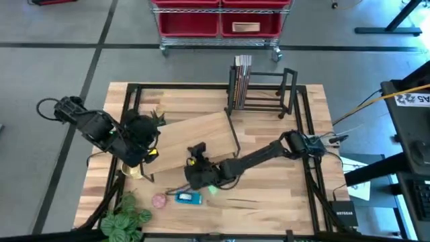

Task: Stock shelves
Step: Move the shelf to the top right

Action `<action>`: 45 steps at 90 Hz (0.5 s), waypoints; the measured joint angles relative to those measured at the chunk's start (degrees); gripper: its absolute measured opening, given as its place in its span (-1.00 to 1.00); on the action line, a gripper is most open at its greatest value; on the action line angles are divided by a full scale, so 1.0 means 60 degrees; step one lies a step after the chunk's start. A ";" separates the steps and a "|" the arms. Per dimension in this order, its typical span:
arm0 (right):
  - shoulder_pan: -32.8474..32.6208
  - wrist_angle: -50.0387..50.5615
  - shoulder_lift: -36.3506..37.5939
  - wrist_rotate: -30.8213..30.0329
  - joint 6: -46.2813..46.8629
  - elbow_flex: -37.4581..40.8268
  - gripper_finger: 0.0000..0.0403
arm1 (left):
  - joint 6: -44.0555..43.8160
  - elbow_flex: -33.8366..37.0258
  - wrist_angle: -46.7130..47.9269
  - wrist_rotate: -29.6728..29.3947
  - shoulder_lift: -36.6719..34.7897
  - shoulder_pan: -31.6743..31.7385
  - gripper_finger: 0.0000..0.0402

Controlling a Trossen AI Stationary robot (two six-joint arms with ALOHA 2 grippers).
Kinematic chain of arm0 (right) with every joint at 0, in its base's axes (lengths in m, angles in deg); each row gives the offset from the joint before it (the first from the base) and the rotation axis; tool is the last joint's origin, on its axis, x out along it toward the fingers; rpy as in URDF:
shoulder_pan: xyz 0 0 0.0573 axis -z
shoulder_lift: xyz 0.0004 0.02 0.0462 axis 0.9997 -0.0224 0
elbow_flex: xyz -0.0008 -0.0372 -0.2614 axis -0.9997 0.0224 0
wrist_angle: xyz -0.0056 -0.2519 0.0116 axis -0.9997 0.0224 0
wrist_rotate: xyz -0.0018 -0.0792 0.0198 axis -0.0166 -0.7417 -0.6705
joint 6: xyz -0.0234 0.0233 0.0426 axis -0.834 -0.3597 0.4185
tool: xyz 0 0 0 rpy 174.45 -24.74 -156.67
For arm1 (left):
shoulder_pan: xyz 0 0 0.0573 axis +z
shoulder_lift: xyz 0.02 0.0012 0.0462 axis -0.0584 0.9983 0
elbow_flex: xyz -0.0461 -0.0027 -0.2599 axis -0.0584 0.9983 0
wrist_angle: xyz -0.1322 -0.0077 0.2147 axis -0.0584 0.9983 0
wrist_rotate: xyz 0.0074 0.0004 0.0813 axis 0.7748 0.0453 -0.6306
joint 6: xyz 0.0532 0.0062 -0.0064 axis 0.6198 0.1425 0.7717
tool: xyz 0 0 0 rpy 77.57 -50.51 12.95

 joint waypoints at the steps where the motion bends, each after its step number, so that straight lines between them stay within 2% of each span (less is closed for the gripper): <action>1: 0.0014 0.0000 -0.0003 -0.0006 -0.0017 0.0000 0.20 | 0.0005 0.0020 -0.0007 -0.0014 0.0000 0.0000 -1.00; 9: 0.0173 -0.0186 -0.0121 -0.0146 -0.0042 -0.0018 0.04 | 0.0015 0.0150 -0.0047 -0.0079 0.0000 0.0000 -1.00; 32: 0.0399 -0.1535 -0.0142 -0.0966 -0.0834 -0.0027 -0.62 | 0.0026 0.0250 -0.0098 -0.0169 0.0000 0.0000 -1.00; 39: 0.0486 -0.1909 -0.0142 -0.1122 -0.1361 -0.0029 -0.72 | 0.0030 0.0250 -0.0110 -0.0226 -0.0004 0.0000 -1.00; 45: 0.0564 -0.2216 -0.0158 -0.1194 -0.1610 -0.0008 -0.72 | 0.0034 0.0250 -0.0120 -0.0283 -0.0018 0.0000 -1.00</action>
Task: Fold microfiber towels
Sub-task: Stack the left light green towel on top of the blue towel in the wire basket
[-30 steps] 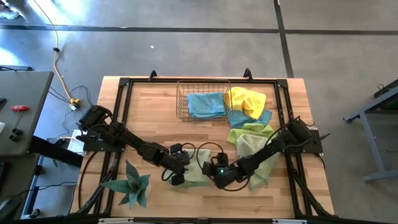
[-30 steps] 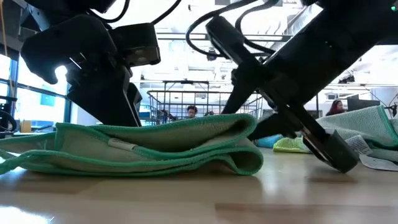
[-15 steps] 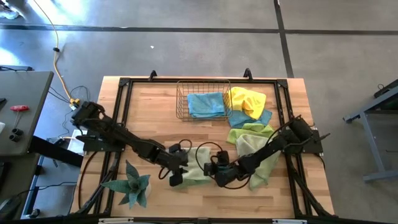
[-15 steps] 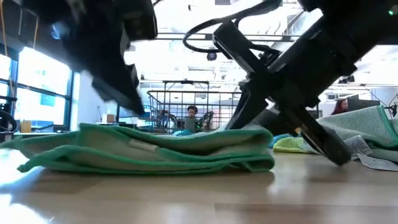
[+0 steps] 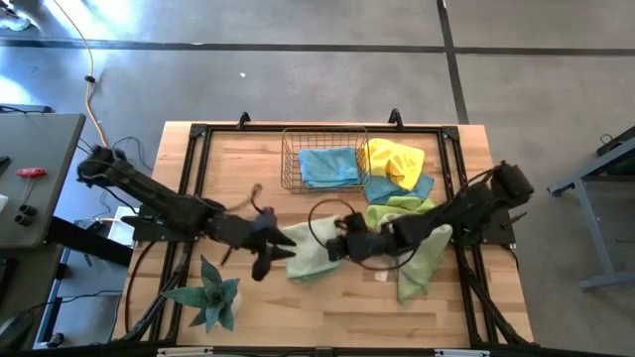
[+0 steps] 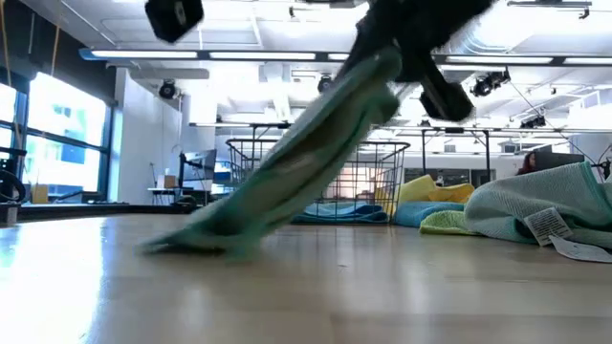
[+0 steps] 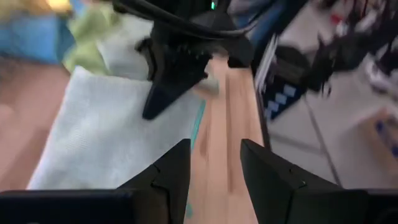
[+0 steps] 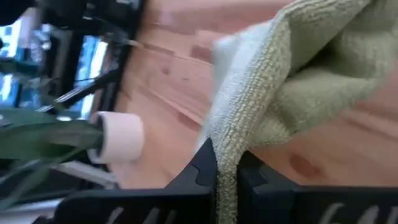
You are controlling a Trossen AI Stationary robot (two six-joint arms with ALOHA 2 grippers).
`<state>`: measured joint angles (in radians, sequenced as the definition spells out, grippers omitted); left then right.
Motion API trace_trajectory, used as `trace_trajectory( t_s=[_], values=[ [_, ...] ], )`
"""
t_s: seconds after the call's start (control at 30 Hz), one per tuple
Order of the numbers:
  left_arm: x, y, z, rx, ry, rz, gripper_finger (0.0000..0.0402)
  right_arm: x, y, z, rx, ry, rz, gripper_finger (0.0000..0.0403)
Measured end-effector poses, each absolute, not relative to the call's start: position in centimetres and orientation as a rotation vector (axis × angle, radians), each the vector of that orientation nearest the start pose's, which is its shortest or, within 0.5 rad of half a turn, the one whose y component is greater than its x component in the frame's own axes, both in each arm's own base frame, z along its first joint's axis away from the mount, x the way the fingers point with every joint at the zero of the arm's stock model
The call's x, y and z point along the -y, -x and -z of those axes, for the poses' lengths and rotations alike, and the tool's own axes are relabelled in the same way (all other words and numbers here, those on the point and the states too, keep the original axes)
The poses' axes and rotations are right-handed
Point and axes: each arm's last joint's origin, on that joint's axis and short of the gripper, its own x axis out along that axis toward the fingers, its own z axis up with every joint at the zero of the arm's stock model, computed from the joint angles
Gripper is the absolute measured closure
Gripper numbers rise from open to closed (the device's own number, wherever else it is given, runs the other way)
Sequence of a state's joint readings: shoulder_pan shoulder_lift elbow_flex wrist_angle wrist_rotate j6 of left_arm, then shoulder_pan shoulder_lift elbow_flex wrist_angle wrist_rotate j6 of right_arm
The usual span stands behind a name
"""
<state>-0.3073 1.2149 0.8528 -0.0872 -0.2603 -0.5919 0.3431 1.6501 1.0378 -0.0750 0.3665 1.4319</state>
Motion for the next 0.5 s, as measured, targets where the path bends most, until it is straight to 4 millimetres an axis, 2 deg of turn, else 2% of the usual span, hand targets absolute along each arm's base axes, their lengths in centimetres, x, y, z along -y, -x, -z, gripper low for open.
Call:
trace_trajectory(
  t_s=[0.23, 0.33, 0.5],
  values=[
    [5.7, -22.1, -32.1, -0.206, 0.463, -0.185, 0.0271, -5.3, -32.7, -25.6, -0.451, -1.096, 0.375, 0.0403],
    [5.2, -21.0, -33.1, -0.146, 0.451, -0.226, 0.0271, -3.2, -32.6, -26.9, -0.404, -1.096, 0.349, 0.0403],
    [4.7, -19.9, -34.0, -0.091, 0.411, -0.270, 0.0271, -0.3, -33.3, -29.2, -0.230, -1.103, 0.206, 0.0403]
  ],
)
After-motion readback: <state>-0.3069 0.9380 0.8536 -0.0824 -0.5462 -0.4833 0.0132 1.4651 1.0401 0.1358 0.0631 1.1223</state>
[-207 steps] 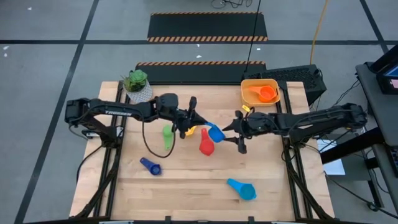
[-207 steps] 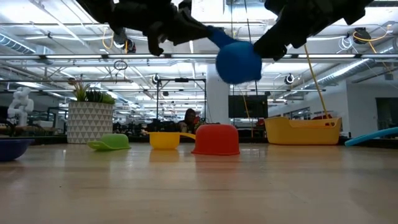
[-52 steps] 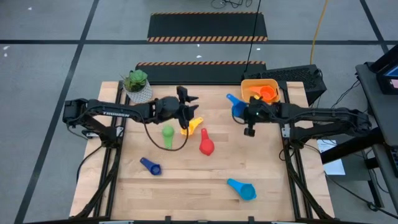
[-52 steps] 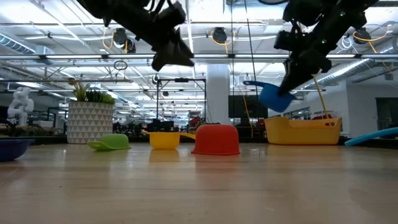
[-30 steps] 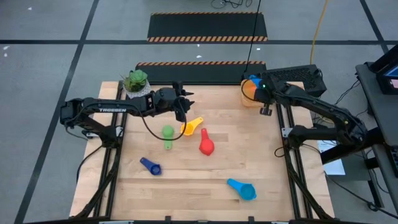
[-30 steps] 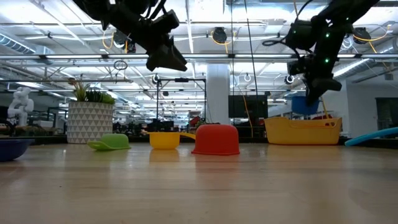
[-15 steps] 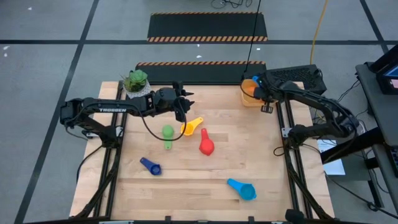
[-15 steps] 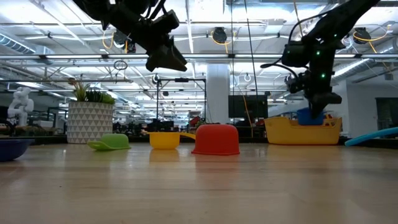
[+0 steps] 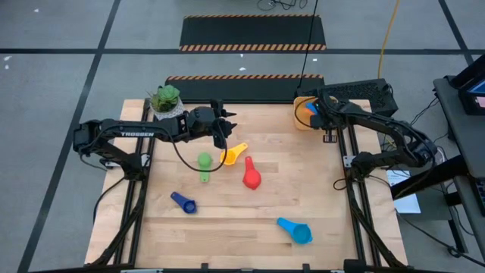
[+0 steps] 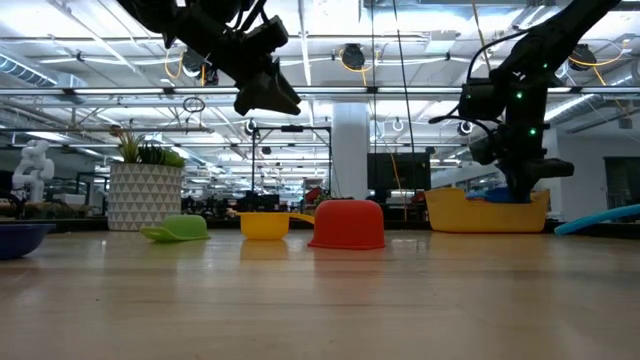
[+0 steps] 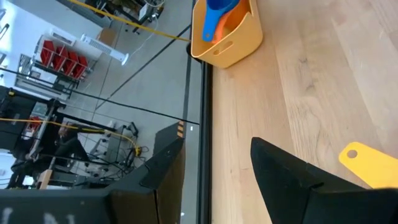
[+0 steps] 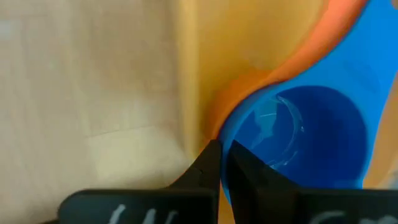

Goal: Nest measuring cups in basket
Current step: Stack the left light blue measuring cup on top of the orange measuring cup into the bin

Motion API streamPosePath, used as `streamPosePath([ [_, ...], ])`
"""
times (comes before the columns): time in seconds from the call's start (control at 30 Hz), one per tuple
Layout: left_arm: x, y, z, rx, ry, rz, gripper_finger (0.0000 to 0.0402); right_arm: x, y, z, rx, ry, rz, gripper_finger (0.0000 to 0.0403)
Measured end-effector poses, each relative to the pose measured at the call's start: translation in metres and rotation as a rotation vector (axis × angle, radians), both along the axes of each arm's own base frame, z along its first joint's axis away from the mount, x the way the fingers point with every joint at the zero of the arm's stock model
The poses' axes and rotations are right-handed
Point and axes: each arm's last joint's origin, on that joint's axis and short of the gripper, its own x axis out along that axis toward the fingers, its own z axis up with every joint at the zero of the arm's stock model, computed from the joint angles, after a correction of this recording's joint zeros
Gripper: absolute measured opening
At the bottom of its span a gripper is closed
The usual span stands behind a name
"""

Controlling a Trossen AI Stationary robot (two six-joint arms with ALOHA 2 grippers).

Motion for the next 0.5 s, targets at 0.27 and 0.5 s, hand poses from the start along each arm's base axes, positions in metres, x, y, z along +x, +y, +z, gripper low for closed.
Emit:
streamPosePath([
  [0.27,0.0,0.0,0.0,0.003,0.002,-0.002,0.0186,-0.0008,0.0036,-0.0066,0.046,-0.008,0.092,0.0002],
  [0.5,0.0001,0.0,-0.0001,0.007,0.005,-0.003,0.0186,0.0011,0.0024,-0.0074,0.043,-0.042,0.094,0.0041],
])
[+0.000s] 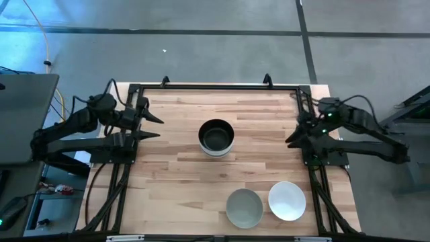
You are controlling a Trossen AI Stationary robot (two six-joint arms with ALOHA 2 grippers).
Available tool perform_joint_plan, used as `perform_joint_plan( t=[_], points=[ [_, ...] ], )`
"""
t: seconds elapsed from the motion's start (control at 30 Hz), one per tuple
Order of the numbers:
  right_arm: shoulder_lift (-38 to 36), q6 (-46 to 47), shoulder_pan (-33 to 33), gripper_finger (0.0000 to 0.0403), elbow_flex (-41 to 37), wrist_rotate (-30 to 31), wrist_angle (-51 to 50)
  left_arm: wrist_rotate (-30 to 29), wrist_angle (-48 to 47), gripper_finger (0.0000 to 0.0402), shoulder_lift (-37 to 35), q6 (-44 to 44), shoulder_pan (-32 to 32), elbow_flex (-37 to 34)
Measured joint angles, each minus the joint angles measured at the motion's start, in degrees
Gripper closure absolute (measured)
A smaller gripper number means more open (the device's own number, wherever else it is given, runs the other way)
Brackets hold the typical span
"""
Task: Nest bowls inside each other
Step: Stack the white bowl on top of the black bowl
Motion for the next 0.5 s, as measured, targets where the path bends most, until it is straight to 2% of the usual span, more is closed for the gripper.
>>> perform_joint_plan(
  t=[0.17,0.3,0.4,0.5],
  points=[
    [0.07,2.61,0.00,0.0254,-6.42,-4.64,-0.16,0.01,3.66,0.0186,-0.15,0.02,0.00,-1.99],
    [0.07,1.19,0.71,0.0254,-9.96,-6.40,-0.17,0.02,4.08,0.0186,-0.18,0.14,0.00,-2.28],
    [0.07,-1.40,2.25,0.0254,-11.69,-5.33,-0.19,0.00,4.10,0.0186,-0.16,0.04,0.00,-2.31],
    [0.07,-3.44,3.84,0.0254,-12.62,0.01,-1.45,0.00,4.15,0.0186,-0.18,0.05,0.00,-2.31]
  ],
)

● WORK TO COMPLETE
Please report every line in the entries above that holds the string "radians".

● SOLUTION
`<state>`: measured joint angles (in radians, sequenced as the definition spells out, grippers omitted); left then right.
Measured end-effector poses, each absolute, not relative to the call's start: position in centimetres and orientation as a rotation vector (axis × angle, radians), each the vector of that orientation nearest the start pose's, which is its shortest or, within 0.5 rad of half a turn, the one whose y component is greater than its x component in the frame's own axes, both in each arm's own base frame, z along its first joint's axis away from the mount, x the way the fingers point with every joint at the zero of the arm's stock model
Measured end-effector poses, each relative to the pose measured at the call's start: translation in metres and rotation as a rotation vector (axis × angle, radians), both along the axes of each arm's own base frame, z along its first joint's axis away from the mount, x the way the fingers point with every joint at the zero of the arm's stock model

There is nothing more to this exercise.